10.5 The foregoing and clause 11.3(b) states the Customer’s sole and exclusive rights and remedies, and the Supplier’s (including the Supplier’s employees’, agents’ and sub-contractors’) entire obligations and liability, for infringement of any patent, copyright, trade mark, database right or right of confidentiality.

11. Limitation of liability

 11.1 Except as expressly and specifically provided in these terms and conditions:

(a) the Customer assumes sole responsibility for results obtained from the use of Services and Documentation by the Customer, and for conclusions drawn from such use. The Supplier shall have no liability for any damage caused by errors or omissions in any information, instructions or scripts provided to the Supplier by the Customer in connection with Services, or any actions taken by the Supplier at the Customer’s direction;
(b) all warranties, representations, conditions and all other terms of any kind whatsoever implied by statute or common law are, to the fullest extent permitted by applicable law, excluded from these terms and conditions; and
(c) Services and Documentation are provided to the Customer on an “as is” basis.

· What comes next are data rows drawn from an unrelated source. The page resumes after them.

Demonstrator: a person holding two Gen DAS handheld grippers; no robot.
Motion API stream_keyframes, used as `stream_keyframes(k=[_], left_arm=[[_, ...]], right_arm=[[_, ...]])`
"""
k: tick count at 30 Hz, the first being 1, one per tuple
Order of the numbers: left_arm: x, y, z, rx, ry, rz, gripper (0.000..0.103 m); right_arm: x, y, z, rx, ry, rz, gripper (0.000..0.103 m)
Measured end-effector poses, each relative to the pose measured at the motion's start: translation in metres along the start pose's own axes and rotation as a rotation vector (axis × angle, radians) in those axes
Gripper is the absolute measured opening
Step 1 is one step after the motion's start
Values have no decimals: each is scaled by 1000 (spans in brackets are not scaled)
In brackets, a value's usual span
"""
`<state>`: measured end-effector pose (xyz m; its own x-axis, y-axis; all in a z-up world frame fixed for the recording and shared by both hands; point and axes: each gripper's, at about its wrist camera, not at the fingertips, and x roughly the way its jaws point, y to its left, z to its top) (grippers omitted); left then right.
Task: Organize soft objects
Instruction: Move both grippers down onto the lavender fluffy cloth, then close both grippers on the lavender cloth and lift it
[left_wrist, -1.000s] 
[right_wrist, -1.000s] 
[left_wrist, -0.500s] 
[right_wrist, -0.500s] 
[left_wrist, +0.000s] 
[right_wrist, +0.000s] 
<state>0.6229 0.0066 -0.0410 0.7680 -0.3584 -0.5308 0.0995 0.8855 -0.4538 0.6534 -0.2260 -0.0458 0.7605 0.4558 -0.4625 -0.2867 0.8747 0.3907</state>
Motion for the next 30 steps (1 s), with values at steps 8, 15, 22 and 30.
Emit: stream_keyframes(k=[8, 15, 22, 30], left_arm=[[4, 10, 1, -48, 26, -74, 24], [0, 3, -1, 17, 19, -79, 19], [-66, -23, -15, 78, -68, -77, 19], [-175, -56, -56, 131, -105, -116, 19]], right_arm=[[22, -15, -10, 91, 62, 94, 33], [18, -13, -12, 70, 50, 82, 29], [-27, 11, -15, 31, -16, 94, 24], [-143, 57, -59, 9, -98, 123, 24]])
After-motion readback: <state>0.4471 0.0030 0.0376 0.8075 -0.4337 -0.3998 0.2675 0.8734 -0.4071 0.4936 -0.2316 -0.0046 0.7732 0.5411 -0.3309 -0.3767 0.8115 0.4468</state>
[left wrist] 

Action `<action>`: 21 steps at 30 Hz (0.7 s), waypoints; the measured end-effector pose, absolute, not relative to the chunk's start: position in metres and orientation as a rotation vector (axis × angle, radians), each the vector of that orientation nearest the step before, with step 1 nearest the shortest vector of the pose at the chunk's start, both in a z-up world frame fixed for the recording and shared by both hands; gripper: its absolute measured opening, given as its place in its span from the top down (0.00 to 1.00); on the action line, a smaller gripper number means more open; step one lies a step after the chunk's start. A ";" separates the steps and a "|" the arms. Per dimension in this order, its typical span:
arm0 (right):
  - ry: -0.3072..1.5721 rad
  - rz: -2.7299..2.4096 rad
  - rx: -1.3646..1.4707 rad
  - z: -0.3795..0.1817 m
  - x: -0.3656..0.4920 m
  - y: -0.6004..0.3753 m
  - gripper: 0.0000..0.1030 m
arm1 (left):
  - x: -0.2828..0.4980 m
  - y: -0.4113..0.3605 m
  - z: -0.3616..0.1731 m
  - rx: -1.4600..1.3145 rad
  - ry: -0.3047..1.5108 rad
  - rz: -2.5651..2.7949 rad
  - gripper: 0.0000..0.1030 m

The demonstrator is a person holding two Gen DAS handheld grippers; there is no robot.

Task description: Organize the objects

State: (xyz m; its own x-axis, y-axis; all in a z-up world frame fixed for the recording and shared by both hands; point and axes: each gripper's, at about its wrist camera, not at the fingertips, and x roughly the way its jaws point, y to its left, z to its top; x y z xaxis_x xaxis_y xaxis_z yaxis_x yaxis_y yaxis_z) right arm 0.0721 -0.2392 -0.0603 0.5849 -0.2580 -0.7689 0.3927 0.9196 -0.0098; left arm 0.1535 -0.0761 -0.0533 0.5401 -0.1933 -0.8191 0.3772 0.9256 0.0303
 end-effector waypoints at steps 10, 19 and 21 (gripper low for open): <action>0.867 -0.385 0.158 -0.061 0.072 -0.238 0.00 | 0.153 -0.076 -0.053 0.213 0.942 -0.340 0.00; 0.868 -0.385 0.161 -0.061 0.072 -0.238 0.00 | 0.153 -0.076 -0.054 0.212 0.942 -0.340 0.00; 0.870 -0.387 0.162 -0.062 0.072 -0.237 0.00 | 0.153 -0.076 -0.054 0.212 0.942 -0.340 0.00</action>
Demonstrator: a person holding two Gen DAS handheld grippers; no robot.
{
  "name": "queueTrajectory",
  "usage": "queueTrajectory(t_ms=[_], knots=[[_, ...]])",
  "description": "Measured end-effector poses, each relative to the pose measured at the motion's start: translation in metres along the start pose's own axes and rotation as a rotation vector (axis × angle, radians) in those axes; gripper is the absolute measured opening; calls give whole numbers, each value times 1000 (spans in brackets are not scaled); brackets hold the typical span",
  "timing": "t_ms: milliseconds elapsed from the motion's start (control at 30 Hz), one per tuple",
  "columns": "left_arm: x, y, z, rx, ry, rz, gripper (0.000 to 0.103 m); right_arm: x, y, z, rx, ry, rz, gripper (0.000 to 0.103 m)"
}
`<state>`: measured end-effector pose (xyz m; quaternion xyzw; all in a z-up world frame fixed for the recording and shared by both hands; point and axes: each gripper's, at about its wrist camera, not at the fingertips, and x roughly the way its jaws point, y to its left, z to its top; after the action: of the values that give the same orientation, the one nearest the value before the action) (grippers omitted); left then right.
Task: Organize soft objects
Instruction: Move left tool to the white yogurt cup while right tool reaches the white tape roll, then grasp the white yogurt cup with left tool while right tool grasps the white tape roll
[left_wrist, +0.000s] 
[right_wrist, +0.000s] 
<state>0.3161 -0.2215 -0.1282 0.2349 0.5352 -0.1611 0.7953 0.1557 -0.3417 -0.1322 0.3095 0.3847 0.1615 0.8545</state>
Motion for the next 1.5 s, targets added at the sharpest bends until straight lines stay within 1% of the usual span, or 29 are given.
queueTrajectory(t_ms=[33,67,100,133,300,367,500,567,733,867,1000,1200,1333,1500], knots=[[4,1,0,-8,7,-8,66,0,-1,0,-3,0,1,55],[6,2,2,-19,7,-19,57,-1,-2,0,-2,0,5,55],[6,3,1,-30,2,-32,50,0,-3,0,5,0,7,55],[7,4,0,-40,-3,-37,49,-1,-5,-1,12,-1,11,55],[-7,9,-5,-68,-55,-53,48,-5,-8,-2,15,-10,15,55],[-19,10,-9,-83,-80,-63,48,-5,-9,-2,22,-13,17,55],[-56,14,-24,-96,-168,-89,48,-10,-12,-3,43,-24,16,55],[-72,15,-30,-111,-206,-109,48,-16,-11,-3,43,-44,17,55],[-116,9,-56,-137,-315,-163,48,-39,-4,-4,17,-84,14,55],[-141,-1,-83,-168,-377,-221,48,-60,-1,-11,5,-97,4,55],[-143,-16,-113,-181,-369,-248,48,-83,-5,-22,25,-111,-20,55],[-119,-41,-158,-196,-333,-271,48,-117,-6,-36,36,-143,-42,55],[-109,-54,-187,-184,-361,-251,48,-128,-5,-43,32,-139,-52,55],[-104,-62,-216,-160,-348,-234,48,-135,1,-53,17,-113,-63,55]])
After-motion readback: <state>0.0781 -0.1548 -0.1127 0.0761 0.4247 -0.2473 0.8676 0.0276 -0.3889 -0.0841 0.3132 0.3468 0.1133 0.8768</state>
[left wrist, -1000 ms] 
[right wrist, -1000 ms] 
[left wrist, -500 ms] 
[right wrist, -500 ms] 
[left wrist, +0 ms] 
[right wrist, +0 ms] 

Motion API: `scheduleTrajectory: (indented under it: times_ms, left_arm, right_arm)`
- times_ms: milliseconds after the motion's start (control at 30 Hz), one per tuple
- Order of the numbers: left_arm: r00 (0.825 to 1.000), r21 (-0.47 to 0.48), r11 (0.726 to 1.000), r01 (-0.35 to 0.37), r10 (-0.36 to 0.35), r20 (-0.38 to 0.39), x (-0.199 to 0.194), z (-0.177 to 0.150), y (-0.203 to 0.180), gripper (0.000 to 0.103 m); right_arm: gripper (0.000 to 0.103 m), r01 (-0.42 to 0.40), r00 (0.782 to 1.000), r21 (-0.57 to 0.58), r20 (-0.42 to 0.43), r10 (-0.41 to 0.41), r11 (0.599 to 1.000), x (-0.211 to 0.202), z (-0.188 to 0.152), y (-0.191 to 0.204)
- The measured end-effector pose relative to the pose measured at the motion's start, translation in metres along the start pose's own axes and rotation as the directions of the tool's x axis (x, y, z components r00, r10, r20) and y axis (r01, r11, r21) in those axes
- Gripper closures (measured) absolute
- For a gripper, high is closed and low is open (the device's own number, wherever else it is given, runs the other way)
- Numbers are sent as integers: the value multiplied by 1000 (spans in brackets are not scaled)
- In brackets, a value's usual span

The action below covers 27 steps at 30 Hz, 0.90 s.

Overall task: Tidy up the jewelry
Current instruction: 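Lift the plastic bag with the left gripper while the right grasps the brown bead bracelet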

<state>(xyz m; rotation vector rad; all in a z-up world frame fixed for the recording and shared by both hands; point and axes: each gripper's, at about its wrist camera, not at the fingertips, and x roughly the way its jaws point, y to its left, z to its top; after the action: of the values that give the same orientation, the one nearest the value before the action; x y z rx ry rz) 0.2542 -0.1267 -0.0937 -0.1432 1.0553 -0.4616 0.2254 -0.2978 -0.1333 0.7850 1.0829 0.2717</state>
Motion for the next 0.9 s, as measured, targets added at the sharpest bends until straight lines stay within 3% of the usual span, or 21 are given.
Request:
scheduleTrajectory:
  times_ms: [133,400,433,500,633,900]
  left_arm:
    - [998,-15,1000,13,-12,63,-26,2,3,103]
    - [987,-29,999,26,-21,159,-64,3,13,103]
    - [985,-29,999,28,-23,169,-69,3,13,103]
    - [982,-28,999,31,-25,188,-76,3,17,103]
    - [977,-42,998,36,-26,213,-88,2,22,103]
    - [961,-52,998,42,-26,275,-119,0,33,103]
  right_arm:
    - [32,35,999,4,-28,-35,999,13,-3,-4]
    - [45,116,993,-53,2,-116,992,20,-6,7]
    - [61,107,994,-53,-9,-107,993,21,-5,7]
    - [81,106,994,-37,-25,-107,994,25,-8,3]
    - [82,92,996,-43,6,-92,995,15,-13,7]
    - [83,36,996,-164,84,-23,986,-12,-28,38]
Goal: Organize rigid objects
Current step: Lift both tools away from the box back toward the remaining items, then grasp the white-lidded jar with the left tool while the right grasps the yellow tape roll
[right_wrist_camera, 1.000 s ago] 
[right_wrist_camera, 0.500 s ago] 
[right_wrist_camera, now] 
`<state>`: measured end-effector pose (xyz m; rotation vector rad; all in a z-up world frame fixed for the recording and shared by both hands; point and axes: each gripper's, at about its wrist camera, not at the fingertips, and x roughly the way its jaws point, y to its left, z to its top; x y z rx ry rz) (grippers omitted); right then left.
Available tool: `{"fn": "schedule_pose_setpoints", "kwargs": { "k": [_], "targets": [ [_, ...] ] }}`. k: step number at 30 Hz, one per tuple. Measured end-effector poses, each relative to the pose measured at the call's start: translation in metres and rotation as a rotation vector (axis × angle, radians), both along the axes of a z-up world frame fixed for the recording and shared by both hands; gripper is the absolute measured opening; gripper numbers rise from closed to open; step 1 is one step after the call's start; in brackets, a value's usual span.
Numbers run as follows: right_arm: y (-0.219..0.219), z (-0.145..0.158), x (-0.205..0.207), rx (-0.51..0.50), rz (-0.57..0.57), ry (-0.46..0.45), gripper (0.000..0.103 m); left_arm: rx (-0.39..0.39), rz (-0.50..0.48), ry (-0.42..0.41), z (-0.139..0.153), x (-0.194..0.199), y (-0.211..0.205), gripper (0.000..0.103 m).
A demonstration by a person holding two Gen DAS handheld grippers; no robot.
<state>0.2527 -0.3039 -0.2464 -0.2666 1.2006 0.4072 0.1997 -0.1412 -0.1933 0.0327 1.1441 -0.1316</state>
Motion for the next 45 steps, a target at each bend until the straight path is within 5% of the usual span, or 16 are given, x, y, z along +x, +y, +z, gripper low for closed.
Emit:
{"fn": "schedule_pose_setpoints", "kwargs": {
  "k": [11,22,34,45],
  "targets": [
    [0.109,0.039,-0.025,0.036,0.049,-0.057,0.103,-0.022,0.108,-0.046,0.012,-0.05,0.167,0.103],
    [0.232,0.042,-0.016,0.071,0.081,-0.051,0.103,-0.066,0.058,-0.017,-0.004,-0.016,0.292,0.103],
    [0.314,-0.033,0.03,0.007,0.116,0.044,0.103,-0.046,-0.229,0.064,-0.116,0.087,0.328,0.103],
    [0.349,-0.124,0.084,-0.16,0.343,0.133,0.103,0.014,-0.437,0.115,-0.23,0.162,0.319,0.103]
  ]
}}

 11.2 Nothing in these terms and conditions excludes the liability of the Supplier:

(a) for death or personal injury caused by the Supplier’s negligence; or
(b) for fraud or fraudulent misrepresentation.
11.3 Subject to clause 11.1 and clause 11.2:
(a) the Supplier shall not be liable whether in tort (including for negligence or breach of statutory duty), contract, misrepresentation, restitution or otherwise for any loss of profits, loss of business, depletion of goodwill and/or similar losses or loss or corruption of data or information, or pure economic loss, or for any special, indirect or consequential loss, costs, damages, charges or expenses however arising under these terms and conditions; and
(b) the Supplier’s total aggregate liability in contract (including in respect of the indemnity at clause 10.2), tort (including negligence or breach of statutory duty), misrepresentation, restitution or otherwise, arising in connection with the performance or contemplated performance of these terms and conditions shall be limited to the total Subscription Fees paid by the Customer to the Supplier for the Module in relation to which the claim arose the during the 12 months immediately preceding the date on which the claim arose.

12. Term and termination

 12.1 The Customer and the Supplier shall each be entitled to terminate the Supplier’s subscription for a Module on three month’s notice to the other.

 12.2 These terms and conditions shall continue for so long as the Customer subscribes for any Modules.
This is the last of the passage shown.